Лука надел ожерелье на шею Кьяры. Оно еще хранило тепло его тела, которое грозило вероломно проникнуть ей под кожу, словно яд. Она хотела сбросить ожерелье, но Лука уже защелкнул замочек.
— Вот так! Можешь считать милостыней наряды и даже еду, но не это.
— Что же это? Плата? Ты уже заплатил за меня.
Ему тоже была знакома гордость, поэтому он вспылил:
— Это подарок.
— Подарки мне тоже не нужны!
— Возможно. Но мне непременно нужно сделать этот подарок.
— Зачем дарить подарки рабыне?
— Не знаю. Может, это доставляет мне удовольствие.
Кьяра внимательно посмотрела на Луку. Что-то в нем неуловимо изменилось со вчерашнего вечера.
— Если тебе непременно надо сделать мне подарок, отпусти меня.
— Мне казалось, что в этом вопросе у нас уже появилось согласие. — Протянув руку, он стал играть бахромой накинутого на ее плечи покрывала.
— Никакого согласия нет.
— Разве? — Не спуская с нее глаз, Лука стал медленно наматывать на палец бахрому. Он все ближе и ближе притягивал Кьяру к себе, пока они не оказались лицом к лицу. — Ты в этом уверена?

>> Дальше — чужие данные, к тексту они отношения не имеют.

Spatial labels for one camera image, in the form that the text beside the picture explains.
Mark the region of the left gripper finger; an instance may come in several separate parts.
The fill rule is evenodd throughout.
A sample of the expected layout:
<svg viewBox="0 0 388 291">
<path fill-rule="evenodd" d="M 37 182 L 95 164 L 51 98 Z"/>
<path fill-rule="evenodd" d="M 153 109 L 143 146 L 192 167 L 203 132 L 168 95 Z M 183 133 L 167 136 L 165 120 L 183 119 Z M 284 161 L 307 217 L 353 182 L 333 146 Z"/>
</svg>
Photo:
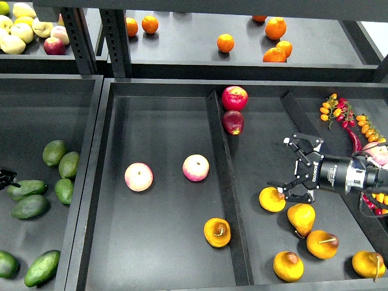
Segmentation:
<svg viewBox="0 0 388 291">
<path fill-rule="evenodd" d="M 17 173 L 11 170 L 0 170 L 0 190 L 4 190 L 8 186 L 20 188 L 21 185 L 16 182 Z"/>
</svg>

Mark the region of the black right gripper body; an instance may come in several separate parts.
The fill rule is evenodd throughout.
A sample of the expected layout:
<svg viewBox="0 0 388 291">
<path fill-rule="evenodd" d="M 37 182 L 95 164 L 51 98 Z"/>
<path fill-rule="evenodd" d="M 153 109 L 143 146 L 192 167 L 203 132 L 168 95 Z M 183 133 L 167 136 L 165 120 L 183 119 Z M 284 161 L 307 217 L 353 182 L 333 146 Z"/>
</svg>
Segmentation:
<svg viewBox="0 0 388 291">
<path fill-rule="evenodd" d="M 367 187 L 367 170 L 361 161 L 316 151 L 296 160 L 295 177 L 307 190 L 349 193 L 352 188 Z"/>
</svg>

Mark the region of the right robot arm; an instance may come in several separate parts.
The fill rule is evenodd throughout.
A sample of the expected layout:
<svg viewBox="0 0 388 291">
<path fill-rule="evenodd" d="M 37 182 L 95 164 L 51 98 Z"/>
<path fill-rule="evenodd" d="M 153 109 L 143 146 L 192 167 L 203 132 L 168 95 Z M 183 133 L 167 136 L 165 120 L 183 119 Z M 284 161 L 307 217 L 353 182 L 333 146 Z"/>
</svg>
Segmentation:
<svg viewBox="0 0 388 291">
<path fill-rule="evenodd" d="M 317 136 L 294 133 L 285 143 L 296 155 L 291 182 L 268 182 L 289 202 L 311 204 L 316 190 L 346 195 L 359 193 L 359 211 L 366 217 L 387 216 L 387 204 L 378 194 L 387 194 L 387 170 L 374 164 L 369 154 L 358 152 L 349 157 L 321 153 L 324 140 Z"/>
</svg>

Ненависть все еще клокотала в душе Кьяры, но когда его дыхание коснулось ее рта, она почувствовала, что тает, подобно тому, как тает от огня воск свечи. Это искушение. Именно так сатана искушает свои жертвы.
— Да, уверена, — ответила она и призвала на помощь свой дар. Ей необходимо узнать сейчас, при свете дня, что собой представляет этот человек. Собираясь с силами, она вся дрожала. Впервые в жизни она боялась того, что увидит.
Глядя Луке прямо в лицо, она напрягла всю свою волю, чтобы убедиться в том, что он — воплощение зла.
Но она снова увидела свет, а не тьму. Свет, который стремился ей навстречу, окутывал ее, как объятие. Этот свет, распускаясь в ее сердце подобно волшебному цветку, заставлял ее подчиниться, уступить этому совершенному телу.